Rumored AMD Ryzen Threadripper 3980X 48-Core Monster CPU Appears In Curious Leak

Threadripper
Forget about The Curious Case of Benjamin Button, what we have here is a curious case of a CPU-Z screenshot purporting to show an AMD Ryzen Threadripper 3980X processor. This is a part that has not been released or even announced, though it is certainly possible AMD will inject such a SKU into its latest generation Threadripper lineup.

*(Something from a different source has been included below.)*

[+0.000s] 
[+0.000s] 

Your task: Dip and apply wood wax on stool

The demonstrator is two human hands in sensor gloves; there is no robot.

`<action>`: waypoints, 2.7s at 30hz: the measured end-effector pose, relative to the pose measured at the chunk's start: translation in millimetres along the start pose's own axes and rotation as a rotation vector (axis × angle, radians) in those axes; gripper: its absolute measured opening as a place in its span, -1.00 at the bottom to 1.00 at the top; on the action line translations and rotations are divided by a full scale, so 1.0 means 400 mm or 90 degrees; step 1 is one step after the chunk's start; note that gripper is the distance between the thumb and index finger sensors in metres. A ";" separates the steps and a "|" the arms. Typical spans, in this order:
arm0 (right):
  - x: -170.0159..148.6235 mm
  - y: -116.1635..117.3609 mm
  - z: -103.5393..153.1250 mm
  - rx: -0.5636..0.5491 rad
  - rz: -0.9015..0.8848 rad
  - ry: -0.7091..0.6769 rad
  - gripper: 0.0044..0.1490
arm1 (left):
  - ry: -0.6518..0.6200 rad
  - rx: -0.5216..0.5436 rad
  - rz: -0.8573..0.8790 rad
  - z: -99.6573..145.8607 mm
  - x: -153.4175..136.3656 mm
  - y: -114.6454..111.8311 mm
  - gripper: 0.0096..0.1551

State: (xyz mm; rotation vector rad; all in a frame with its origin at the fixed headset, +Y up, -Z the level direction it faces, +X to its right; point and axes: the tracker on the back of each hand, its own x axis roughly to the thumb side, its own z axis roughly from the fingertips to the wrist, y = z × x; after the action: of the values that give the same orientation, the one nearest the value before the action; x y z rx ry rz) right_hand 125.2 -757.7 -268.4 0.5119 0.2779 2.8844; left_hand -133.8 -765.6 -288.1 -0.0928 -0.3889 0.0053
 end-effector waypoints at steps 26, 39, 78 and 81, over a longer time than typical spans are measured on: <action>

Before we get to the supposed leak, let's have a look at AMD's existing Threadripper stack that is based on its Zen 2 CPU architecture...
  • Threadripper 3990X: 64 cores / 128 threads, 2.9GHz to 4.3GHz, 256MB L3 cache, 280W TDP
  • Threadripper 3970X: 32 cores / 64 threads, 3.7GHz to 4.5GHz, 128MB L3 cache, 280W TDP
  • Threadripper 3960X: 24 cores / 48 threads, 3.8GHz to 4.5GHz, 128MB L3 cache, 280W TDP
All three are built on a 7-nanometer FinFET manufacturing process. Pricing at launch was set at $3.990 for the Threadripper 3990X, $1,999 for the Threadripper 3970X,  and $1,399 for the Threadripper 3960X. Street pricing is a bit lower now, with Amazon selling the Threadripper 3990X for $3,749.99, the Threadripper 3970X for $1,899.99, and the Threadripper 3960X for $1,299.99.

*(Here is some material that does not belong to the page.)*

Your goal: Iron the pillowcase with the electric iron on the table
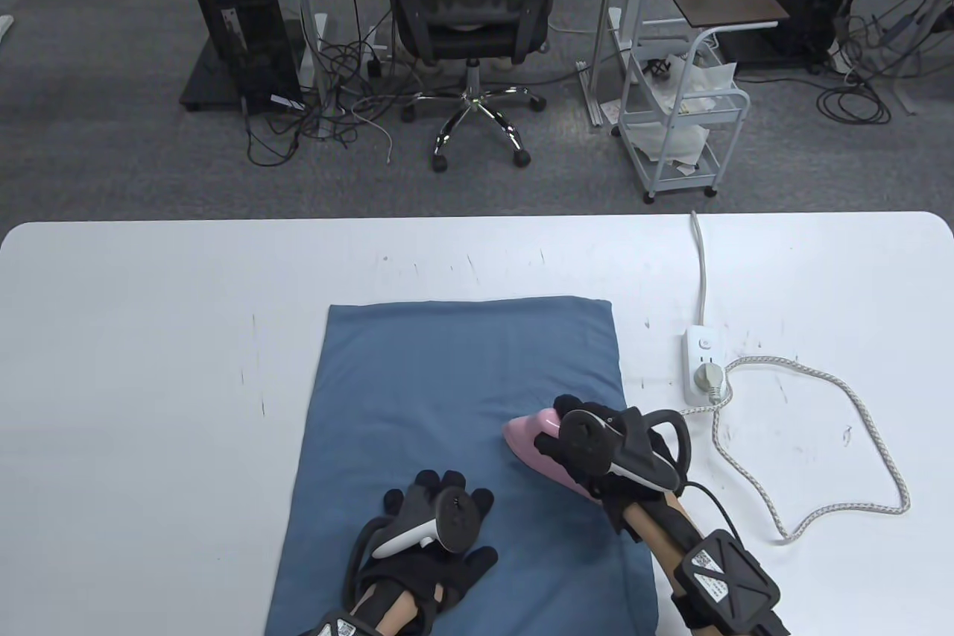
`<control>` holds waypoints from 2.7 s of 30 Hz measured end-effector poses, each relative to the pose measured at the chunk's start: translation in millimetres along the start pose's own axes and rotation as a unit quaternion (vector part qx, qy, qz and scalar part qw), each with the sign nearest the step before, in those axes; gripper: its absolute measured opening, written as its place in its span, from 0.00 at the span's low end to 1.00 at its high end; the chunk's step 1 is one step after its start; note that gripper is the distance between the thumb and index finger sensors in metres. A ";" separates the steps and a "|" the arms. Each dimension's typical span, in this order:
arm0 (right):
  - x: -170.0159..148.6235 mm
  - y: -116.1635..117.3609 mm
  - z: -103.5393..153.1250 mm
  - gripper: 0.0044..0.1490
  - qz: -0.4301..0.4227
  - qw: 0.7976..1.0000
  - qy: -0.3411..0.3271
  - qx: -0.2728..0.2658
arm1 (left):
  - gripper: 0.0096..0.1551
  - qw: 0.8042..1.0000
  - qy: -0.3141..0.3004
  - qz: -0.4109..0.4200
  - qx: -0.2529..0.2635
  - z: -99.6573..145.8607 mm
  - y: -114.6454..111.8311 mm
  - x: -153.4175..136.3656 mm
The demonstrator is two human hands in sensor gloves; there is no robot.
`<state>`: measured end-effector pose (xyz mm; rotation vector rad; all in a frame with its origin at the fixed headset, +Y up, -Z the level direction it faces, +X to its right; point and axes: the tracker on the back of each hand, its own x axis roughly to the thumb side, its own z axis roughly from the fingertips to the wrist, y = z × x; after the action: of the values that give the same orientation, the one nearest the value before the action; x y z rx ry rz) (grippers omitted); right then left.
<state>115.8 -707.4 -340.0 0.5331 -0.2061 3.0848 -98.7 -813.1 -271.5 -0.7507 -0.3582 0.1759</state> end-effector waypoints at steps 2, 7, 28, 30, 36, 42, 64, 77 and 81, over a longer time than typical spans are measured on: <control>7.9 6.0 3.3 0.40 0.023 1.000 -0.014 0.010 | 0.45 1.000 0.000 0.000 0.000 -0.2 0.0 -0.1; 12.1 15.0 4.6 0.41 0.023 0.999 -0.016 0.022 | 0.45 1.000 -0.001 0.000 0.000 -0.4 0.0 -0.3; -35.3 23.8 -78.8 0.36 0.015 0.988 0.137 0.064 | 0.45 1.000 -0.001 -0.002 -0.001 0.8 -0.1 0.4; -26.4 17.5 -71.1 0.36 0.015 0.993 0.113 0.038 | 0.45 1.000 -0.001 -0.002 -0.001 0.8 -0.1 0.3; 18.6 15.7 -32.2 0.36 0.021 0.999 0.002 0.040 | 0.45 1.000 -0.001 -0.002 -0.002 0.8 -0.1 0.3; 26.3 21.2 -26.6 0.36 0.019 1.000 -0.010 0.022 | 0.45 1.000 0.000 -0.003 -0.002 0.7 -0.2 0.3; 21.9 22.8 -73.3 0.37 -0.007 0.999 0.027 0.038 | 0.46 1.000 -0.001 -0.003 -0.003 0.7 -0.7 0.8; 33.1 29.7 -75.2 0.38 0.023 0.999 0.018 0.016 | 0.46 1.000 -0.002 -0.004 -0.004 0.4 -0.8 0.8; 20.9 35.3 -115.8 0.38 0.030 0.996 0.085 0.016 | 0.46 1.000 -0.002 -0.004 -0.004 0.3 -0.9 0.8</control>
<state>56.5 -727.7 -445.6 0.2675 -0.1750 3.1749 -98.1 -813.3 -270.5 -0.7562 -0.3653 0.1678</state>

There's certainly room in the lineup for a Threadripper 3980X, which brings us back to the leak. Over on Twitter, @NPCdes0 posted the following CPU-Z screenshot...

CPU-Z Threadripper 3980X
Source: NPCdes0 (Twitter)

The supposed screenshot labels the processor as a Threadripper 3980X with 48 cores and presumably 96 threads (that thread count is out of view). It also shows a 2.8GHz base clock. These are reasonable specifications, but is the screenshot real?

We have serious doubts. The 'Specification' section lists the product as a Threadripper 3990X with 64 cores. As someone pointed out in the Twitter thread, the Specification section yanks its data from the actual hardware rather than CPU-Z's own lookup table (LUT). As far as we know, that's true. And if that is the case, then there appears to be some trickery going on here.

This type of thing is also easy to manipulate in photo editing programs like Photoshop. That's all to say, this screenshot is probably bogus, even if the part number and specifications eventually come to fruition.